前回までのあらすじ
郵便物を投函すれば宛先が破滅する、謎のポストに心を奪われた「私」。本来の正義感から離れて、個人的な恨みを晴らす日々を送る「私」に起こった悲劇とは…
何故…
何故、私のいとこが私の恋人の部屋にいたのだろうか…
そして、あの親密な雰囲気は…
お互いに好意を抱いているのが…感じ取れてしまった。
降り始めた雨を確かめた いとこは持っていた傘を開いた。
一本の傘の下、身を寄せ合うようにふたりは歩いていったのだ。
いとこは、性格だけではなく頭も姿もいい…私よりも、ずっと。
だから叔母が海外に移住を決めた時、私は嬉しかったのだ…
子供の頃から、ずっと いとこと比べられた煩わしい日々から解放されるのが嬉しかったのだ…なのに
今になって私の恋人まで奪うというのか…
衝撃のあまり、頭の中で鐘のような音が鳴り続けている。
どれほどの間、その場に立ち尽くしていただろう。
マンションのエントランスに人の気配が…
いとこを駅まで送っていったであろう、恋人が戻ってきたのだ。
恋人は私の姿を見て驚いていた。
何をしに来たのか問う恋人に、私は いとことはそういう関係なのか詰め寄った。
しかし、恋人は答える代わりに私から目を背け、「あなたは変わってしまった。」と呟いた。名前ではなく、「あなた」と呼んだのだ。そして…

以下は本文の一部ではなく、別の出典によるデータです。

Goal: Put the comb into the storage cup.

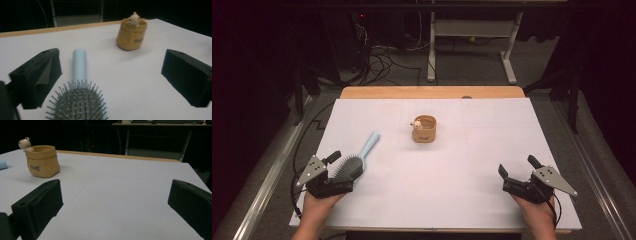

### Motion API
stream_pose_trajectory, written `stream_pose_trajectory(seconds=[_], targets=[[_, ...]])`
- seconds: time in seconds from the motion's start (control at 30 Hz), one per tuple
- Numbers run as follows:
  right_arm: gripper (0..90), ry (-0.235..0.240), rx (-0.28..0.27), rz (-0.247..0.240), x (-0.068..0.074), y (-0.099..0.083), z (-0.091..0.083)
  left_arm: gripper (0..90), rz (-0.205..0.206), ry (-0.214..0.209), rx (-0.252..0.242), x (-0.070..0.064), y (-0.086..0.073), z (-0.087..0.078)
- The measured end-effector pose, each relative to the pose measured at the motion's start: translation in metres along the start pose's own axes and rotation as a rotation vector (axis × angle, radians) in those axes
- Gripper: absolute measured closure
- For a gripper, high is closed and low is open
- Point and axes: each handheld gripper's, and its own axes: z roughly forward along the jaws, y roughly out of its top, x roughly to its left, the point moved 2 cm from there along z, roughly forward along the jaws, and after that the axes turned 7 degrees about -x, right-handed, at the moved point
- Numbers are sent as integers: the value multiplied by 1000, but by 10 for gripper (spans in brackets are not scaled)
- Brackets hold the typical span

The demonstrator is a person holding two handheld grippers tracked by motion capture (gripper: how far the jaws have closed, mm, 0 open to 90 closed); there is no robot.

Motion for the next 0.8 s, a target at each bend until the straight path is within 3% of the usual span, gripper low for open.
stream_pose_trajectory(seconds=[0.47,0.6,0.67,0.8], targets=[[1,1,1,-3,0,0,0,6,-3,39,5,12,8,-7],[1,5,-1,-8,2,0,1,6,24,49,27,12,6,-8],[1,6,-1,-7,2,0,0,6,39,79,59,13,1,-6],[1,4,0,-7,0,0,1,6,58,95,107,14,-6,-6]])
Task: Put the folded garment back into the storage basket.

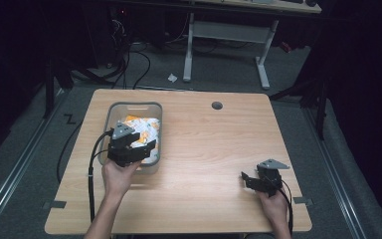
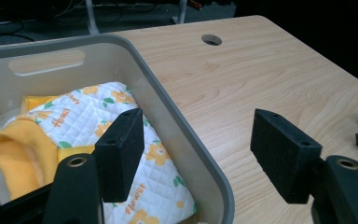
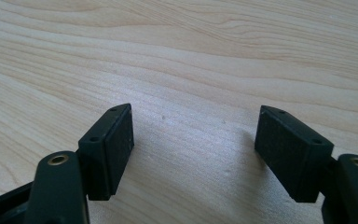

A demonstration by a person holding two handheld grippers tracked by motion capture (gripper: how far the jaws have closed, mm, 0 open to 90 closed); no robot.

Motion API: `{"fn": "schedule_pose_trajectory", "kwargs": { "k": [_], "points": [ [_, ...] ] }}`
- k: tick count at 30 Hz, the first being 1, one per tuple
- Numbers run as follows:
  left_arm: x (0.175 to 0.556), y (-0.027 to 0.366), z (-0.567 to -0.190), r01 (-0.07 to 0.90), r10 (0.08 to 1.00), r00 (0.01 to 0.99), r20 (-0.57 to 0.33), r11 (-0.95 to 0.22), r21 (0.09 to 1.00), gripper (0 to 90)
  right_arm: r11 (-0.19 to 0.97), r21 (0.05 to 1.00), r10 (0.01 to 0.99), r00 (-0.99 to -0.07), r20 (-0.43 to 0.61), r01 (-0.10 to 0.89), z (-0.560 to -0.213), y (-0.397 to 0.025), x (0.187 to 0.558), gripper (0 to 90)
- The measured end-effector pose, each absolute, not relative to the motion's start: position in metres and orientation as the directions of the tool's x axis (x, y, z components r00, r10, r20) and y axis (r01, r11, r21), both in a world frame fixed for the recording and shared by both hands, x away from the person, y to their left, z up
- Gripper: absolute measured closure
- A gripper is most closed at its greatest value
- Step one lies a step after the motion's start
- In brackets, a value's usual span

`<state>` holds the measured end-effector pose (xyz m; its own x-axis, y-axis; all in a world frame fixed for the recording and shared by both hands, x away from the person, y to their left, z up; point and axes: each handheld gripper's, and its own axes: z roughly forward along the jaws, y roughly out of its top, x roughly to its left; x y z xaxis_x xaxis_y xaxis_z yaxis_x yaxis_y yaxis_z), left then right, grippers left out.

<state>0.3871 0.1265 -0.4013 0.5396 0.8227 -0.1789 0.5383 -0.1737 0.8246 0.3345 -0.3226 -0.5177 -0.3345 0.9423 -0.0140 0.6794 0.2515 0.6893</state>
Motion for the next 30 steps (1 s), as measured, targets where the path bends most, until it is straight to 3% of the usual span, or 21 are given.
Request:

「最近は特に、一緒にいてもどこか遠くを見ているようだった。」とも言われた。
私のいとことはボランティアで知り合ったという。
自らがクーデターで国を失ったのにも関わらず、困っている人の役に立ちたいという いとこの優しさに触れて、心が洗われたような気持ちになれたと言う恋人。
私との別離は心に決めているようだった。
まだ何もないけれど特別な人なのだと、いとこへの思いを告げる恋人。
そう…5年間付き合った恋人の心はもう、私の側にはないのだ。
全てを知った私は、恋人に背を向けて無言のまま歩み去った。
いとこは何も悪くないのだ、という…恋人だった人の声を背に。
激しく降りしきる雨の中、私は声を殺して泣きながら歩いた。
燃え盛るような怒りを胸に…
今こそ、本当にあのポストを私のために役立てる時が来たのだ。
いとこ宛てに綴るのは、季節の便り。
恋人を奪われた憎しみを込めて、いつもよりも更に丁寧な文字で筆を進める。
今まで、会社や施設を破滅させたことは何度もあるが、個人に宛てて郵便物を出すのは初めてだった。
その結果を知るのが待ち遠しくてたまらない。
恋人を失ったことより、私の興味は いとこの運命がどう変わるかに占められていたのだ。
叔母の顔が心に浮かびもしたが、それよりも憎しみと好奇心が勝っていた。
…気づくと、今日は金曜日の午後。
外は雨模様だった。
あのポストは土日の回収がない。
さすがに今日はもう回収は終わっているだろうから投函するのは明日にしようと思い、宛名書きを残すのみとなったハガキを置いて、食品を買うために出掛けることにする。
投函を急ぐ必要はないのだ。
天候とは違い、実に晴れやかな気分で私がマンションの外に出ると、郵便回収車とすれ違った。
…この車が、あのポストの郵便を集めているのか。
引かれるように、私は車の後を追う。
件のポストの前に停めた車から降りた局員が、ポストの鍵を開けようとした、その時…
見覚えのある傘だった。…あれは
傘をさした人影が滑るようにポストに近寄り、局員と言葉を交わす。小さな笑い声。
…週末を見計らって、郵便物が回収される直前にあのポストに投函しにきたというのか。
振り返って私の姿を確かめた いとこの、奇妙に歪んだ満面の笑みが、私を凍り付かせる。